- Opening Delimiter -

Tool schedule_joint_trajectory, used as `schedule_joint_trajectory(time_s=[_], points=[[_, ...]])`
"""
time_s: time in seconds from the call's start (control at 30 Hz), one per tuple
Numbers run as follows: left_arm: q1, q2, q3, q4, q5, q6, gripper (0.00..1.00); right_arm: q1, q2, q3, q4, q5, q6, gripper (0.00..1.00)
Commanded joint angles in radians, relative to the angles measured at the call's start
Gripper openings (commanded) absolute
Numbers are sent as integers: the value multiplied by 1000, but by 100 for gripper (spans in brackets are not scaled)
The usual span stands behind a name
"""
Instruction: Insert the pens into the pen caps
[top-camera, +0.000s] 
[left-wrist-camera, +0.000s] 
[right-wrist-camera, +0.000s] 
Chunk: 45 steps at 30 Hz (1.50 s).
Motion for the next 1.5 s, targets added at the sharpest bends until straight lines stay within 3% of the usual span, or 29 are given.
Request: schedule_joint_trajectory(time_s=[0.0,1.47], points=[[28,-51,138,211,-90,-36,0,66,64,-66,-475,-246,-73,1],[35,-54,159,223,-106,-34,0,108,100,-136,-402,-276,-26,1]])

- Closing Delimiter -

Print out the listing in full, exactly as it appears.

__WRITTEN REPLY__:
Tool schedule_joint_trajectory, used as `schedule_joint_trajectory(time_s=[_], points=[[_, ...]])`
"""
time_s: time in seconds from the call's start (control at 30 Hz), one per tuple
Numbers run as follows: left_arm: q1, q2, q3, q4, q5, q6, gripper (0.00..1.00); right_arm: q1, q2, q3, q4, q5, q6, gripper (0.00..1.00)
Commanded joint angles in radians, relative to the angles measured at the call's start
Gripper openings (commanded) absolute
Numbers are sent as integers: the value multiplied by 1000, but by 100 for gripper (spans in brackets are not scaled)
The usual span stands behind a name
"""
Instruction: Insert the pens into the pen caps
[top-camera, +0.000s] 
[left-wrist-camera, +0.000s] 
[right-wrist-camera, +0.000s] 
Chunk: 45 steps at 30 Hz (1.50 s).
Motion for the next 1.5 s, targets added at the sharpest bends until straight lines stay within 3% of the usual span, or 29 are given.
Request: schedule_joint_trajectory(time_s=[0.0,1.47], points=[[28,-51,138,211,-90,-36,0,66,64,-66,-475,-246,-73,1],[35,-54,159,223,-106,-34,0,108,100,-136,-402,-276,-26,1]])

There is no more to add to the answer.